Task to carry out »
All of the data must be returned word for word.

Supplied information »
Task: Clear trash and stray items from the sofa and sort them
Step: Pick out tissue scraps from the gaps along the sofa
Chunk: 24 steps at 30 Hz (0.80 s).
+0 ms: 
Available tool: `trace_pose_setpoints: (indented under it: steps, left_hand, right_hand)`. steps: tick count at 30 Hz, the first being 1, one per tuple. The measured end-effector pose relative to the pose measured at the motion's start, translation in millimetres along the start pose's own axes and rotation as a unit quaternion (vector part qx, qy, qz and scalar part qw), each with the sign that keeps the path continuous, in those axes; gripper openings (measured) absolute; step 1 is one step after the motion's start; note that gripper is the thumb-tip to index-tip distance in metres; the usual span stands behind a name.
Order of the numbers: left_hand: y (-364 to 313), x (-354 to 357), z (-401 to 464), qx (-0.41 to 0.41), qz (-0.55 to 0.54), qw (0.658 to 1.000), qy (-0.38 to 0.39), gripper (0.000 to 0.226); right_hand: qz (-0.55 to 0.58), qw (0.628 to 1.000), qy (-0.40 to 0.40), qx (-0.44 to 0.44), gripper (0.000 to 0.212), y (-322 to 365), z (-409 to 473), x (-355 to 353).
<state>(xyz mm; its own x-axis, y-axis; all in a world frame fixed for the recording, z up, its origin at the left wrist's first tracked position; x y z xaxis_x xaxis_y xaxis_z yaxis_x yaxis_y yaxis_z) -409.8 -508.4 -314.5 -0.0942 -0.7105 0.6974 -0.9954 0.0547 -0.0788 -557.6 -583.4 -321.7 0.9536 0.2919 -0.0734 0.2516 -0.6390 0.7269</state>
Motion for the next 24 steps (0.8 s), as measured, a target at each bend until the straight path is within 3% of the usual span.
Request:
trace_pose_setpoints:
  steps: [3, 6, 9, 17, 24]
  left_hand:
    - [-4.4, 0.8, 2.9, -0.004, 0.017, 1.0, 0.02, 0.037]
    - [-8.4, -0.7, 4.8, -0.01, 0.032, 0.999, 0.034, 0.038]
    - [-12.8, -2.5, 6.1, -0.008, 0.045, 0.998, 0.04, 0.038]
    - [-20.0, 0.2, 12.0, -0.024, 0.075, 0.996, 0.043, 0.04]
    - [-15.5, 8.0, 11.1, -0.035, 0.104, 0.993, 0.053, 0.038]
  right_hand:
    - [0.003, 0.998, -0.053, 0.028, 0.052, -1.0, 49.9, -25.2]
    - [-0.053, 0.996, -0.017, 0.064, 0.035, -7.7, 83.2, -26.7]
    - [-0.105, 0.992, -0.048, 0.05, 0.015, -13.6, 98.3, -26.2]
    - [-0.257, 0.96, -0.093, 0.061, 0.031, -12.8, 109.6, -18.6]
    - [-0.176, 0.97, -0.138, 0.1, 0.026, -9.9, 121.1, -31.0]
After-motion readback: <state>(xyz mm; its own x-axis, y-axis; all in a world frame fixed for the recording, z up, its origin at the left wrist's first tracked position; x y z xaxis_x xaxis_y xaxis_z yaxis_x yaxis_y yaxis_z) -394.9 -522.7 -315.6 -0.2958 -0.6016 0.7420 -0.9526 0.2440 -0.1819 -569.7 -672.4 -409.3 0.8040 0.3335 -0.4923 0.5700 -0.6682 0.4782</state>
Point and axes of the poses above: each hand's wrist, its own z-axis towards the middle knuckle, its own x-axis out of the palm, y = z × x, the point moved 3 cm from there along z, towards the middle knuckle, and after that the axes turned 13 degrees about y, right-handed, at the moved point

Answer to the exercise »
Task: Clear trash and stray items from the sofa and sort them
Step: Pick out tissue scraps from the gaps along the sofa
Chunk: 24 steps at 30 Hz (0.80 s).
+0 ms: 
Available tool: `trace_pose_setpoints: (indented under it: steps, left_hand, right_hand)`. steps: tick count at 30 Hz, the first being 1, one per tuple. The measured end-effector pose relative to the pose measured at the motion's start, translation in millimetres along the start pose's own axes and rotation as a unit quaternion (vector part qx, qy, qz and scalar part qw), each with the sign that keeps the path continuous, in those axes; gripper openings (measured) absolute; step 1 is one step after the motion's start; note that gripper is the thumb-tip to index-tip distance in metres; the usual span stands behind a name.
Order of the numbers: left_hand: y (-364 to 313), x (-354 to 357), z (-401 to 464), qx (-0.41 to 0.41), qz (-0.55 to 0.54), qw (0.658 to 1.000), qy (-0.38 to 0.39), gripper (0.000 to 0.226); right_hand: qz (-0.55 to 0.58), qw (0.628 to 1.000), qy (-0.40 to 0.40), qx (-0.44 to 0.44), gripper (0.000 to 0.212), y (-322 to 365), z (-409 to 473), x (-355 to 353).
<state>(xyz mm; its own x-axis, y-axis; all in a world frame fixed for the recording, z up, its origin at the left wrist's first tracked position; x y z xaxis_x xaxis_y xaxis_z yaxis_x yaxis_y yaxis_z) -409.8 -508.4 -314.5 -0.0942 -0.7105 0.6974 -0.9954 0.0547 -0.0788 -557.6 -583.4 -321.7 0.9536 0.2919 -0.0734 0.2516 -0.6390 0.7269</state>
Motion for the next 24 steps (0.8 s), as measured, a target at each bend until the straight path is within 3% of the usual span.
Request:
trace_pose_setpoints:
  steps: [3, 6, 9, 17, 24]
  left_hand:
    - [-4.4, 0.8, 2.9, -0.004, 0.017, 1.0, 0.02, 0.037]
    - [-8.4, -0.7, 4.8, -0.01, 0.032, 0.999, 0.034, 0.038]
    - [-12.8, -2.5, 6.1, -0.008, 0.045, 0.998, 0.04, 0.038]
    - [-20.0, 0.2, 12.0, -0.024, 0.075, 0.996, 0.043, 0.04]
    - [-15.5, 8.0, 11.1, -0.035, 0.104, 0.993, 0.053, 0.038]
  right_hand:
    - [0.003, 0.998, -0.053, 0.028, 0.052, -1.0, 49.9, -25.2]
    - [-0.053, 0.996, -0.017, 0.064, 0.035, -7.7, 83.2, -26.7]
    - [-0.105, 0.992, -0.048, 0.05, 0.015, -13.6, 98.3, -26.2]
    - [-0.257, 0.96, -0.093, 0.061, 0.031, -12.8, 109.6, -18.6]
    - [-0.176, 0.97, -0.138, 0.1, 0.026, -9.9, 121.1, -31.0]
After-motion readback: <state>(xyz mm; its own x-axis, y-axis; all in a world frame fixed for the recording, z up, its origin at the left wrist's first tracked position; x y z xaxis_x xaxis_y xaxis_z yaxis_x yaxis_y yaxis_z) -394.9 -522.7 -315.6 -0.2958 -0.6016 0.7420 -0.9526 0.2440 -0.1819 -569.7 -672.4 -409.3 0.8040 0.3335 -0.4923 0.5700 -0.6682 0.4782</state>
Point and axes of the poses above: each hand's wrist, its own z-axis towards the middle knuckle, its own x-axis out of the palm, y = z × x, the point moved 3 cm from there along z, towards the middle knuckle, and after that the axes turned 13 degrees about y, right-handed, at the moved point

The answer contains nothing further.